→ **ACTIVITY**:
From the data below, retype exactly the lines starting with the one that contains "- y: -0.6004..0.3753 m" and ending with the one that contains "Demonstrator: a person", both included.

(STUDY MATERIAL)

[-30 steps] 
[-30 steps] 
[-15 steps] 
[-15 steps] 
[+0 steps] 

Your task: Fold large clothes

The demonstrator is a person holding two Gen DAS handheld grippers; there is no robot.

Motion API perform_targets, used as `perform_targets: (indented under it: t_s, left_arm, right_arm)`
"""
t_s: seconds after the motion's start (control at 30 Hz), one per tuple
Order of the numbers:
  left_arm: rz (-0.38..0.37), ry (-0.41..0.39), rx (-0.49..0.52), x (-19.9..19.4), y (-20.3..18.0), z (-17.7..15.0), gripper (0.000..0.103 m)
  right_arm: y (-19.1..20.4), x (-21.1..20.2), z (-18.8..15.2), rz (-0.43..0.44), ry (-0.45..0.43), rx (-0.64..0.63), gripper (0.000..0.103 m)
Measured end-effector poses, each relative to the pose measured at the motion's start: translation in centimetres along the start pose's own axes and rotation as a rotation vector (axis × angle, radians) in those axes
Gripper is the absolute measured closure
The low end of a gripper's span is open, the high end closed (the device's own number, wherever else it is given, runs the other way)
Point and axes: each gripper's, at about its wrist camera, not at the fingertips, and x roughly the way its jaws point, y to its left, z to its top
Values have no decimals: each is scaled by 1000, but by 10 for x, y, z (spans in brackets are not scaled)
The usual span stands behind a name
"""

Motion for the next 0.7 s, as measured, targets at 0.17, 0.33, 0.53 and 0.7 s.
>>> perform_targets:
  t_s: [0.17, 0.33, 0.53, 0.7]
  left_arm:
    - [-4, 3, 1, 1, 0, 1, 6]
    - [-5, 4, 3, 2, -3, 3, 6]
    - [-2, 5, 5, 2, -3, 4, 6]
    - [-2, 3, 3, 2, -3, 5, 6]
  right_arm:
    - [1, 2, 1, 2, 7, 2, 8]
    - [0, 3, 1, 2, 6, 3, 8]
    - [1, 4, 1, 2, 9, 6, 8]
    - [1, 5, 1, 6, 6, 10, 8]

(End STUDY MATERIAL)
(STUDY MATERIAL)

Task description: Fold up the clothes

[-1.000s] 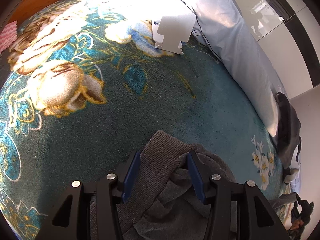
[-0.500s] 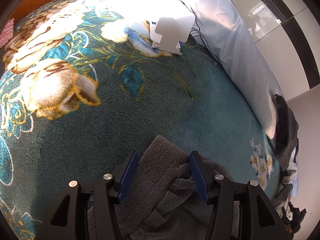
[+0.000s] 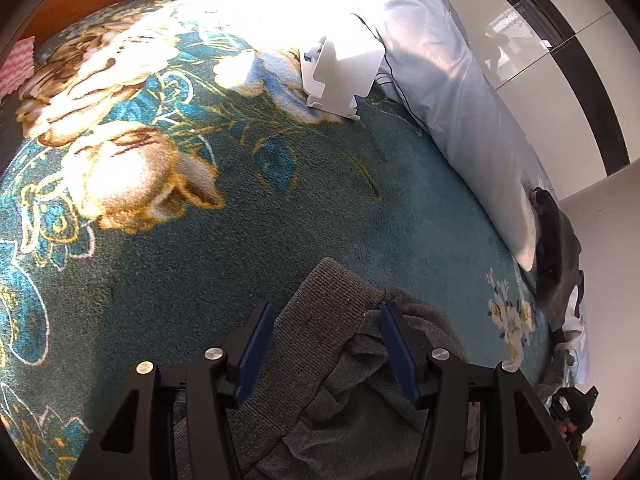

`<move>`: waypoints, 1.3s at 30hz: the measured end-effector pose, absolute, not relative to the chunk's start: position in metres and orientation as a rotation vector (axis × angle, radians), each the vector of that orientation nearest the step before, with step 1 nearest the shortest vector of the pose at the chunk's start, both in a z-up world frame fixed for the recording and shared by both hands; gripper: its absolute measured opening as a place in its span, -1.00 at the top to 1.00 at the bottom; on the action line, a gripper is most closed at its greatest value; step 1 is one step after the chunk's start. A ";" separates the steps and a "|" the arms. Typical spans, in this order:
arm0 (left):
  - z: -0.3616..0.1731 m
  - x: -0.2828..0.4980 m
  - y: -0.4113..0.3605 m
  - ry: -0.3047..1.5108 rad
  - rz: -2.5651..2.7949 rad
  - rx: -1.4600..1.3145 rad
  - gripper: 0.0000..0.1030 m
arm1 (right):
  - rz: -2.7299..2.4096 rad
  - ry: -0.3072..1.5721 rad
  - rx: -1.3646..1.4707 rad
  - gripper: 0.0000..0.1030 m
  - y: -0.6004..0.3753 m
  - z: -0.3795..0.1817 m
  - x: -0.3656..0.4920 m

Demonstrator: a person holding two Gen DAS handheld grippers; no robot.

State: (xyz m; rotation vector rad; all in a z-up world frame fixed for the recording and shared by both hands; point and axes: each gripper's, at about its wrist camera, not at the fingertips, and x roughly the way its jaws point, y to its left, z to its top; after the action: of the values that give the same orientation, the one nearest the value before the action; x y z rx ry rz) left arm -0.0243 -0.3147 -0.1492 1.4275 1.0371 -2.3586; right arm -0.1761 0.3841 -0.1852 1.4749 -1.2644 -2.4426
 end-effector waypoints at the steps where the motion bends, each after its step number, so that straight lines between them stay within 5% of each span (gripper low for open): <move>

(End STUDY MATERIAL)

→ **RESPONSE**:
  - y: -0.6004..0.3753 m
  - z: -0.3795..0.1817 m
  - x: -0.3656..0.4920 m

Demonstrator: a person holding two Gen DAS handheld grippers; no robot.

No more output is required for the exercise.